The Age of Consumerism has its biggest annual celebration at Christmas, but will it remain relevant for future generations?

Around the world, today marks the annual peak of consumerism. It’s interesting how one of the most important dates in the Christian calendar has been adopted by commercial interests.

In non-Christian countries, particularly in East Asia, the lack of a religious tradition shows the modern ritual for what it is – an orgy of consumerism driven by a century of advertising and opportunistic businesspeople.

For the western cultures, the biggest symbol of the occasion is Santa Clause, a figure largely invented by the Coca-Cola Corporation.

It’s often said that successful religions co-opt the festivals and practices of earlier beliefs, many European Christian celebrations are said to be modern interpretations of older rites which marked key harvest and calendar dates.

Today the religion of consumerism has co-opted the older Christian festivals which makes Christmas the grand celebration of consumption that it is.

Religions though are a product of their times, the successful ones adapt to change and thrive for centuries while many wither away as their relevance to society and the economy fades.

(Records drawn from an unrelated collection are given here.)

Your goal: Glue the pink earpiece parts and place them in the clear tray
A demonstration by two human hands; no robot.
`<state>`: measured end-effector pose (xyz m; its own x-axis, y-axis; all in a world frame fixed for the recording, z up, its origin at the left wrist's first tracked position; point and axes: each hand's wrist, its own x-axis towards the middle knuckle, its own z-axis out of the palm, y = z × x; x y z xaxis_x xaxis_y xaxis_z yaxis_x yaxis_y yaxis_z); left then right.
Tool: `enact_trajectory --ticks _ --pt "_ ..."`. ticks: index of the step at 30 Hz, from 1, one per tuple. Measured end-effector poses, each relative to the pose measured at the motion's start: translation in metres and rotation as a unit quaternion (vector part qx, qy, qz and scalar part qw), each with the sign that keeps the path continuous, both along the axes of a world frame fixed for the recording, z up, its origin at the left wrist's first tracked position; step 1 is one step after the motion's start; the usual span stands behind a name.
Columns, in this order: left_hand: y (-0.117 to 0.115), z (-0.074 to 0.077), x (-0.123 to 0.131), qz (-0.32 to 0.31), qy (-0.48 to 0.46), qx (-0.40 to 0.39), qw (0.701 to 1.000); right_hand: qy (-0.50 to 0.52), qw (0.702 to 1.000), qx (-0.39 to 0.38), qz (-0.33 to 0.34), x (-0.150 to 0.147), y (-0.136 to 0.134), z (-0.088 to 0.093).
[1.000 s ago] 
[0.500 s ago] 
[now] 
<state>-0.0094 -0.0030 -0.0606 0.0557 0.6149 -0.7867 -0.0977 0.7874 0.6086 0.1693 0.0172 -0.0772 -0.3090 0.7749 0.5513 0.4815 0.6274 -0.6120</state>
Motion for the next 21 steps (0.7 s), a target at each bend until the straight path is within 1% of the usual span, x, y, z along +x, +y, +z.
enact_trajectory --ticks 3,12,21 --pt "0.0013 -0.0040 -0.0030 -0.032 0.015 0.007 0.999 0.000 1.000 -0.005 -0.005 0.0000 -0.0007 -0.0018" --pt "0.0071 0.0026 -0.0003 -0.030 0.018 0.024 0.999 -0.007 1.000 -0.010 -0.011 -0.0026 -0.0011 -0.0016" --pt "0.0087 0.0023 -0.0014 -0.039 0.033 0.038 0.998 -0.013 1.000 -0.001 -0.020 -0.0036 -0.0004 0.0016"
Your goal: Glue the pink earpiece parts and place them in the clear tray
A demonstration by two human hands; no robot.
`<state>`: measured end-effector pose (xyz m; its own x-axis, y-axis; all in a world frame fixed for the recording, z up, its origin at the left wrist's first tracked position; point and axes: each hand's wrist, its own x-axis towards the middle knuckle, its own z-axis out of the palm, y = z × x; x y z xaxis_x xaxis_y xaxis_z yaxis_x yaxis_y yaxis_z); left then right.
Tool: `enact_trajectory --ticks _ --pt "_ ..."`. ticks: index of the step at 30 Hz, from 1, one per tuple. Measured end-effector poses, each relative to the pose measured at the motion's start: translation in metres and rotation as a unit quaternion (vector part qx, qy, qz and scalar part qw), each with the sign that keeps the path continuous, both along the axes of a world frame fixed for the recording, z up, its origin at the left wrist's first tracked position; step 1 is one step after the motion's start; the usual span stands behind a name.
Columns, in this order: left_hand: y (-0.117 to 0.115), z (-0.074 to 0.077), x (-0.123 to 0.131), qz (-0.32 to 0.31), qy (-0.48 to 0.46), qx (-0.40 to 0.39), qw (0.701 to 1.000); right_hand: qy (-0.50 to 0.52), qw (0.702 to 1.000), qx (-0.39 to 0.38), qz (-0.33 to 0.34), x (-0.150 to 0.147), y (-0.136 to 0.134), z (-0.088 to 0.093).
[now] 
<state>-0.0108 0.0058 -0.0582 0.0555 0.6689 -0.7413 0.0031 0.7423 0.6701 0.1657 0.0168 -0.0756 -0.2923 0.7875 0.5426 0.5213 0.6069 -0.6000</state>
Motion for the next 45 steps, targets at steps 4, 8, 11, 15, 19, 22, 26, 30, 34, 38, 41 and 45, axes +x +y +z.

The Western religion of consumerism is at one of these points now after a century of unchecked growth.

Will Consumerism continue to thrive as living standards rise in Asia and Africa or will it fade as overfed Americans and Europeans wear out their credit cards and look to defining themselves by something more than the expensive toys they can buy?

Should Consumerism fade, will it be replaced with older traditions or will something else rise to meet the needs of 21st Century society?

Is hard not to hope for the consumerist orgy that is the modern Christmas celebration to fade, if not for our communities then at least for our waistlines and bank balances.